Лейтенант долго молчал, глядя на зажатый пальцами окурок, только губы его судорожно сжимались и разжимались. Зойка ещё не слышала продолжения, но в её глазах уже стоял ужас, словно она сама сумела заглянуть в тот страшный день.

– Приехали…Ничего понять не могу. Не найду дома своего, и всё тут. Полчаса назад стоял, а теперь нету! Еле сообразил, что вот эти развалины…и есть мой дом. Вернее, шофёр уже подсказал. Ну, и все, кто в доме был, все четверо… И дитё малое…тоже… Вот так-то, пичуга.

Вконец искрошенный окурок полетел в подтаявший снег. Лейтенант так стиснул челюсти, что едва разомкнул их потом, чтобы продолжить разговор.

– И вот я тебя спрашиваю: зачем человек на свет рождается? Не знаешь? Молчишь. А я знаю. Чтобы другим жизнь давать, вот зачем. Продолжение рода – это ж не нами придумано. Это ж закон, понимаешь. Закон жизни! Не должна она исчезнуть с земли, жизнь! А я, как остался один… В общем, не помню, как в часть вернулся, как в бой пошёл. Ничего не помню. Помню только, что смерти искал. Лез поперёд всех, ничего не разбирая, а пуля меня не брала. Уж только под осень, во время затишья, когда и не ожидал, мина недалеко от меня как ахнет! Ну, вот ранило. К вам в город попал.

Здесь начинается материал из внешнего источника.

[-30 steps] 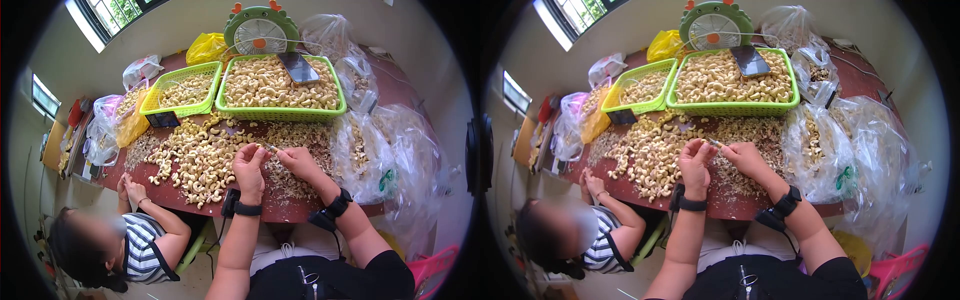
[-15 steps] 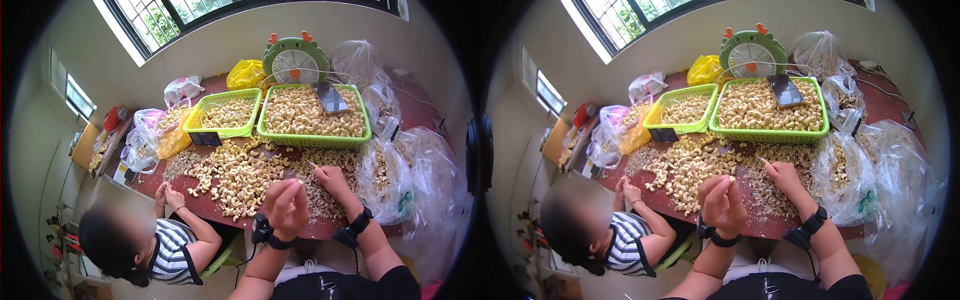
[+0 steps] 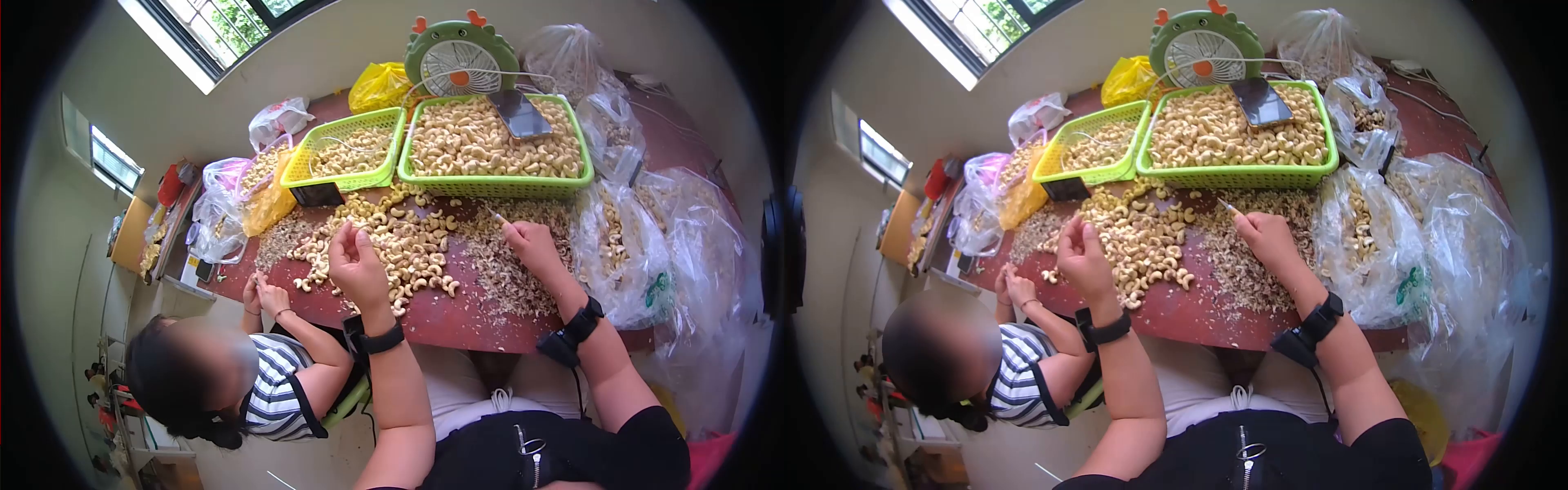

Воробьи совсем обнаглели, подняли на сирени такую оголтелую свару, что лейтенант не выдержал, шуганул их.

– Так вот, лежал в госпитале и думал: раз судьба не дала помереть, надо жениться как можно скорее. Чтобы, понимаешь, исполнить закон жизни. Чтобы остался после меня на земле кто-то. А то на фронте мало ли чего… И чтобы, понимаешь, дом у меня был. Вот кончится война да уцелею я, куда мне возвращаться? А теперь, значит, адрес есть. Может, сын родится, пусть растет, а?

– Пусть растет, – тихо согласилась Зойка, едва шевеля губами от глубокой жалости к этому лейтенанту, который уже не казался ей таким странным.

Она боялась и стыдилась сказать что-нибудь ещё. Слова сочувствия казались ей сейчас нелепыми, неуместными, пустыми. Разве могут они поддержать человека в таком горе? Может, и родит ему Тонька другого сына, а эта боль останется навсегда, на всю жизнь, как отметина от оспы. И будет время от времени всплывать в сердце крутой волной, как сегодня.

– Ладно, пичуга, заговорил тебя совсем. Ты уж прости. Долго на душе копилось.

– Это ничего, – пролепетала Зойка.

– Может, не увидимся больше. Так что прощай. А выживу – ещё соседями станем.

Из двери снова выглянула Тонька:

– Ко-о-оль! Ну, ты совсем запропал!

– Иду, иду! – крикнул лейтенант и поспешил в дом.


Три дня Зойку не покидали раздумья. Исповедь лейтенанта сильно растревожила её. Ну, пойдет она отрывать билеты в театре – разве это то дело, которое ей сейчас нужно? Она видела через окно, как уходил на фронт лейтенант. Тонька, всхлипывая, висела у него на плече, Степанида, громко переговариваясь с соседками, шла с другого бока, а следом за ними мелкими шажочками семенил дед Макар. Сам лейтенант шагал крупно и твёрдо, глядя перед собой. На его суровом лице чётко проступали острые желваки. О чём он думал в этот момент? О том, что покидает вновь обретённый дом (кто знает, на время или навсегда?), или вспоминал тот, первый, что лежит в руинах на белорусской земле?

«Вот у него настоящее дело», – подумала Зойка, но тут же и сникла: яснее ясного, на фронт её не возьмут. А может, сходить в горком комсомола?

Побывав утром у врача и получив, наконец, разрешение посещать школу, Зойка прямо оттуда направилась в горком комсомола. У входа одна за другой стояли три полуторки. На первой из них по правому борту – лозунг на красном полотнище: «Все на трудфронт!» Около грузовиков стояли парни и девушки с лопатами, ломами, кирками и весело переговаривались, как будто собрались на праздник, а не на работу.